5 Tips to Break the News to Your Child That You’re Getting Divorced
Getting divorced can be overwhelming, add a child into the mix and now it can be even more scary. Divorce has many impacts on a child’s life, some good and some bad. It’s important to remember that as a parent your child is looking to you as being the expert. Do your research before spilling the beans. Never is the right time to tell, so here are some tips according to Gary Neuman, the author of Helping Your Kids Cope with Divorce the Sandcastles Way.
1. Make sure your child knows that it is not his or her fault for the divorce. Be clear when you give this information to your child that, “It’s Mom and Dad’s fault that you cannot live together anymore.” “This is our decision, and no one but the two of us is at fault.”
2. Explain to your child that there is nothing they did, thought or felt or said that led to the divorce. Parents should express to their child that a divorce happens because of something that mom and dad’s do. It’s important that you express that nothing that they did caused this to happen. “We tried, but we can’t stay together because we hurt one another too much.”
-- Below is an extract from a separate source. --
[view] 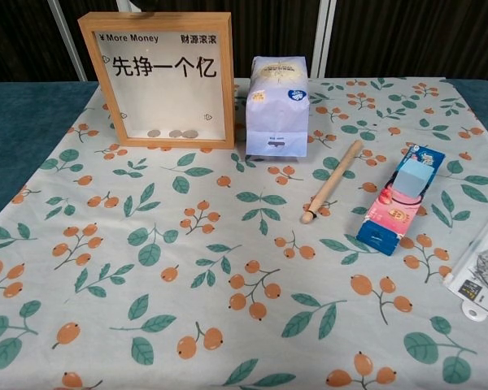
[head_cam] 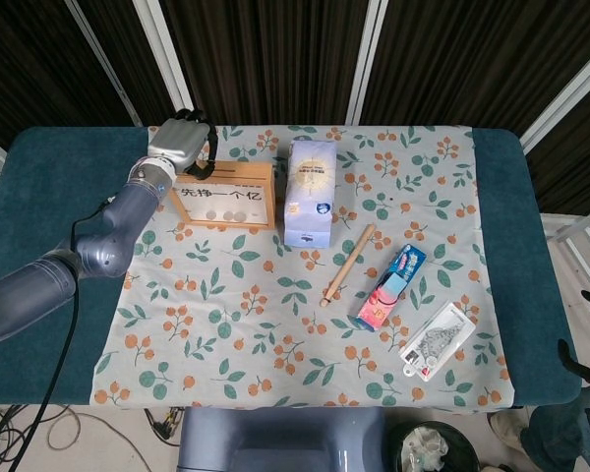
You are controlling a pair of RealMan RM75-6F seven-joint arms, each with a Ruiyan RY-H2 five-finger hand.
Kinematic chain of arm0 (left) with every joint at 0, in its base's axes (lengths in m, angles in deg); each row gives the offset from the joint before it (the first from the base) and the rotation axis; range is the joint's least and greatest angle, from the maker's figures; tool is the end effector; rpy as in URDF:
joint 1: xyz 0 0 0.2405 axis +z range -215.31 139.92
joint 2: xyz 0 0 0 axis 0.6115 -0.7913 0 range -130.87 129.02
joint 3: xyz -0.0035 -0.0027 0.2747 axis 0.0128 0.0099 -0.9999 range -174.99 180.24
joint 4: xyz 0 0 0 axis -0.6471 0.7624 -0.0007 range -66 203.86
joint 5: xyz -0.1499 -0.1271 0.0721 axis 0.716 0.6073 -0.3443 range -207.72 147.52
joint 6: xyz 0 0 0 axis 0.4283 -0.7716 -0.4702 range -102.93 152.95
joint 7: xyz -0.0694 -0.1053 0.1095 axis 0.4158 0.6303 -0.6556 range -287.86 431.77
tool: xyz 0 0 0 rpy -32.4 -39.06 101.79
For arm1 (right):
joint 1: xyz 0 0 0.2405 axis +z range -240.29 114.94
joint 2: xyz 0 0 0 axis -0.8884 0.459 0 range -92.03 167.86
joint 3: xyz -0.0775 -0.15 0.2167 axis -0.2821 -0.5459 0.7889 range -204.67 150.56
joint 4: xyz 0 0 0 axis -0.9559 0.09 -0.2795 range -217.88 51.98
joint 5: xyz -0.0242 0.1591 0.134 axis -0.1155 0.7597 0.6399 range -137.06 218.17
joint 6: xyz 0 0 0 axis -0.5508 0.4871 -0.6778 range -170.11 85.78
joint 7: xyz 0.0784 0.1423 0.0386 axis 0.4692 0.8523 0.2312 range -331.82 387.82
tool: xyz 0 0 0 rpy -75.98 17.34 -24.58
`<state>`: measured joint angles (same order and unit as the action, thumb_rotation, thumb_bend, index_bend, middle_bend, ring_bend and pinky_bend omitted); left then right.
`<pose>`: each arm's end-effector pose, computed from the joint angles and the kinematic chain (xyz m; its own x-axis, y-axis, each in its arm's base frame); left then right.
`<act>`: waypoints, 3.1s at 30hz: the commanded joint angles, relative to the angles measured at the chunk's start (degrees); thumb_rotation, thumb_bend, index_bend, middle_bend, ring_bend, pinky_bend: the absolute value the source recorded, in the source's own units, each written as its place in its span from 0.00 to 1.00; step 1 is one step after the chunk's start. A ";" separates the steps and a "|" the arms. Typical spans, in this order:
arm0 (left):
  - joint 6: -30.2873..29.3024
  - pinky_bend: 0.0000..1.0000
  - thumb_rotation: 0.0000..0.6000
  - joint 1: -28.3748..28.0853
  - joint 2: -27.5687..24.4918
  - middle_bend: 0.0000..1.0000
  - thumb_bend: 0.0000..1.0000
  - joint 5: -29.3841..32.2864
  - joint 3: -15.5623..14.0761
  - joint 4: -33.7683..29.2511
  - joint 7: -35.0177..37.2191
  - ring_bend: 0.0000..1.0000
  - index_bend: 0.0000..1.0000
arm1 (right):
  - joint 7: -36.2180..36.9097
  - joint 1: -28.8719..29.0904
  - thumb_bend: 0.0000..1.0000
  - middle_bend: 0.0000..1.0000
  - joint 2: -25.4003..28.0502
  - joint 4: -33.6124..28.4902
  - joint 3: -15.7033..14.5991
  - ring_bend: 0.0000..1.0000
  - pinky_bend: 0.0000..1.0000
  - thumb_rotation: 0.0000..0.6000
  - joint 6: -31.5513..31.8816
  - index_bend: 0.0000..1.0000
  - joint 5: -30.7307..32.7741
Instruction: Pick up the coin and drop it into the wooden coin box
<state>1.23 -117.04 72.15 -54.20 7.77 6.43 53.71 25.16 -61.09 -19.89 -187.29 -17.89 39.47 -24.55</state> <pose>-0.0507 0.5595 0.1084 0.5346 0.2953 0.7919 0.8435 -0.2437 -0.4786 -0.3506 -0.1965 0.2086 0.2940 0.0093 0.9558 -0.8943 0.3557 0.2716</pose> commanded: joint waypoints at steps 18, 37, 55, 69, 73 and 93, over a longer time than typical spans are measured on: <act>-0.56 0.00 1.00 -1.67 0.58 0.20 0.53 0.12 -2.05 -0.95 2.37 0.00 0.59 | -0.05 -0.03 0.44 0.07 0.20 -0.22 0.15 0.01 0.00 1.00 -0.07 0.15 0.31; -1.02 0.00 1.00 -3.49 0.43 0.17 0.52 1.51 -4.31 -1.41 3.04 0.00 0.53 | -0.31 -0.01 0.44 0.07 0.35 -0.45 0.27 0.01 0.00 1.00 -0.21 0.15 0.87; -6.13 0.00 1.00 -3.11 1.62 0.17 0.52 0.19 -4.16 -1.61 1.98 0.00 0.53 | -0.55 -0.02 0.44 0.07 0.47 -0.78 0.35 0.01 0.00 1.00 -0.34 0.15 1.49; -9.12 0.00 1.00 -2.12 3.07 0.18 0.52 -0.65 -3.18 -2.01 -1.38 0.00 0.54 | -0.50 -0.05 0.44 0.07 0.48 -0.93 0.47 0.01 0.00 1.00 -0.23 0.15 1.72; -9.09 0.00 1.00 -2.10 2.89 0.18 0.52 -0.29 -2.84 -2.47 -2.36 0.00 0.54 | -0.50 -0.06 0.44 0.07 0.47 -0.91 0.50 0.01 0.00 1.00 -0.14 0.15 1.71; -10.03 0.00 1.00 -1.70 3.35 0.18 0.51 0.35 -2.29 -2.93 -6.20 0.00 0.52 | -0.64 -0.07 0.44 0.07 0.52 -0.97 0.50 0.01 0.00 1.00 -0.14 0.15 1.83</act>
<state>-8.76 -118.76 75.44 -53.83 5.45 3.45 47.62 24.52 -61.16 -19.36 -188.27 -17.38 39.33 -22.71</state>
3. Let your child know that they’ll be safe and they can continue to maintain contact with the other parent. “You will have plenty of time to see and talk to both of us.” Let them know that thier wishes will be taken into consideration in your planning. "We think our time with you is very important, but because of your schedule, we want to be flexible and talk to you about the specifics so all of us are comfortable." Try to outline any details that you can.
4. It is important that your child knows that it is not bad or wrong to feel sad, angry or upset. “You probably have many feelings about the divorce and none of them is wrong. It’s okay to feel different things and we will always be here for you. You can talk to us about anything.”
5. The divorce is between you and your soon to be ex-spouse. Let you child know that you understand that they love you and care about you but that you are not asking for them to take sides. “We love you very much and we are sorry that our problems are affecting you like this, and while we promise to discuss with you aspects that concern you directly, there are things that will remain between your mother/father and me. We both know you love us. And we don’t want you to feel that you have to take sides to prove this.”